The German pharmaceuticals company has finalized 44,000 of the 125,000 cases
Credit: SLBJ

ST. LOUIS — Bayer has expressed optimism about the pace of settlements over Roundup cancer lawsuits, but it has only a month to meet a federal judge's Nov. 2 deadline.

The German pharmaceuticals company has finalized 44,000 of the 125,000 cases, and U.S. District Judge Vince Chhabria in San Francisco, who is overseeing about 1,000 unresolved cases, has said he will move at full speed to set trials once the deadline passes.

The Nov. 2 date, reaffirmed by the judge last week, means cases in federal court will no longer be on hold for negotiations. It doesn’t apply to state court suits, which comprise the vast majority of Roundup cases.

Two Roundup trials, both in California, resulted in verdicts of $289 million and $2 billion, amounts that were later reduced.

Ken Feinberg, the court-appointed mediator overseeing settlement negotiations, told Chhabria last week that he’s confident it won’t be necessary to send any federal cases to trial. “They will be settled,” he said.

Lawyers for Bayer and the plaintiffs told the judge Sept. 24 that they are continuing to resolve thousands more cases as part of the $10.9 billion deal it announced in June to end the litigation. Earlier this month Bayer announced it had 15,000 more deals.

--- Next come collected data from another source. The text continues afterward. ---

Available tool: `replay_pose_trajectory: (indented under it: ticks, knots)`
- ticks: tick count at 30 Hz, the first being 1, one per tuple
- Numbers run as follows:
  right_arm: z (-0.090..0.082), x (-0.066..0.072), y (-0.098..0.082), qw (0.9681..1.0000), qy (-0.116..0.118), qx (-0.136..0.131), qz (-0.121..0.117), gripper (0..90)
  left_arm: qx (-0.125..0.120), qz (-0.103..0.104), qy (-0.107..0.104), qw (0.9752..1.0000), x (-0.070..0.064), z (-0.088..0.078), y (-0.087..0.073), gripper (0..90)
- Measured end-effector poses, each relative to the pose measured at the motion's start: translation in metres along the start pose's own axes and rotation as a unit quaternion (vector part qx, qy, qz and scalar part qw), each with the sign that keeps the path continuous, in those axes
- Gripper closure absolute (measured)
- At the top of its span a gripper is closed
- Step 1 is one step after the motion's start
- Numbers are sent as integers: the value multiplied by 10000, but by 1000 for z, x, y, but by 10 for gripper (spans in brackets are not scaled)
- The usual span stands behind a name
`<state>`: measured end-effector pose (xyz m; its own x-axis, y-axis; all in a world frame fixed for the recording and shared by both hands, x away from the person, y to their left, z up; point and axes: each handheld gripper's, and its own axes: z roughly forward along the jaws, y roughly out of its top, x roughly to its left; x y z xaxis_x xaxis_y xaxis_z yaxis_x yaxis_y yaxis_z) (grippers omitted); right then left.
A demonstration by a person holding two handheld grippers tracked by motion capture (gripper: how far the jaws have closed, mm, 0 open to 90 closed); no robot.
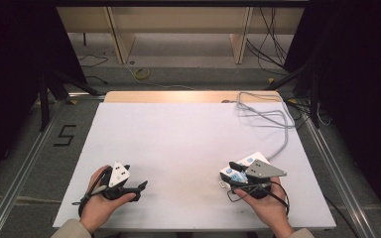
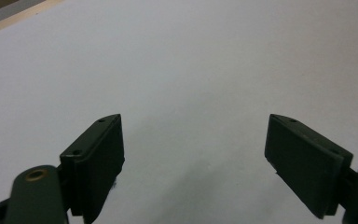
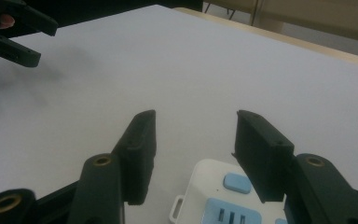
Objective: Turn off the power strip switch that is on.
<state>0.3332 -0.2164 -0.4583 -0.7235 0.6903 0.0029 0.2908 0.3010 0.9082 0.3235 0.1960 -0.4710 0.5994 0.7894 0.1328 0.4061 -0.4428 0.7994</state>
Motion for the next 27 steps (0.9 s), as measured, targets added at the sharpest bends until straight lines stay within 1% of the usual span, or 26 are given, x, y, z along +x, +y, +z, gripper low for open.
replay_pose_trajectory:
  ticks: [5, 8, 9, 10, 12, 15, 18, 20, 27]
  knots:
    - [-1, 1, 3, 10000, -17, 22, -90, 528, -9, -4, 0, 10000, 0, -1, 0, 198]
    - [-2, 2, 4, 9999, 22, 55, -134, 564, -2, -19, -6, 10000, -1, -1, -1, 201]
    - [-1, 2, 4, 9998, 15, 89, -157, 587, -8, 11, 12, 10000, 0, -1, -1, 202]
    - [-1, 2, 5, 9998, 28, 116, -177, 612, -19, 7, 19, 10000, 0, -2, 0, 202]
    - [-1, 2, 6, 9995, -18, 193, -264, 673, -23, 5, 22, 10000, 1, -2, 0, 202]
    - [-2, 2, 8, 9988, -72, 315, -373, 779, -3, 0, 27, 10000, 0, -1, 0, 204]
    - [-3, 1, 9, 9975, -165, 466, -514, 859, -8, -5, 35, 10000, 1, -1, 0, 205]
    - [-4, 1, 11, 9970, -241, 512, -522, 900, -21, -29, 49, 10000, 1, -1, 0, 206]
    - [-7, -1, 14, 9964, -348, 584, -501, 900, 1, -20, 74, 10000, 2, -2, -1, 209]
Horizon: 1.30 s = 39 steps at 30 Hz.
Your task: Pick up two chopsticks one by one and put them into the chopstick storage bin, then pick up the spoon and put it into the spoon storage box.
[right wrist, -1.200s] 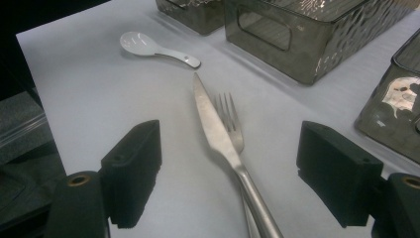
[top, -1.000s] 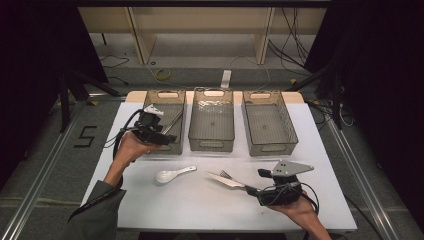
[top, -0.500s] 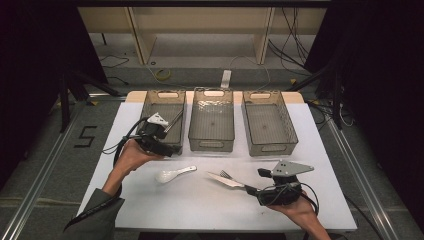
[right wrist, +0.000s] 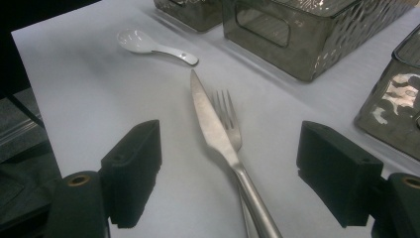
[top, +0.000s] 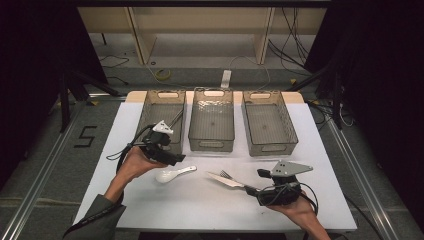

Bayer extended the contract earlier this month of CEO Werner Baumann until 2024, considered a show of support for the progress of settlements

Bayer, which acquired Roundup with its purchase of St. Louis-based Monsanto Co. for $63 billion in 2018, has repeatedly denied that Roundup causes cancer, citing the U.S. government declarations about the safety of glyphosate, Roundup's active ingredient.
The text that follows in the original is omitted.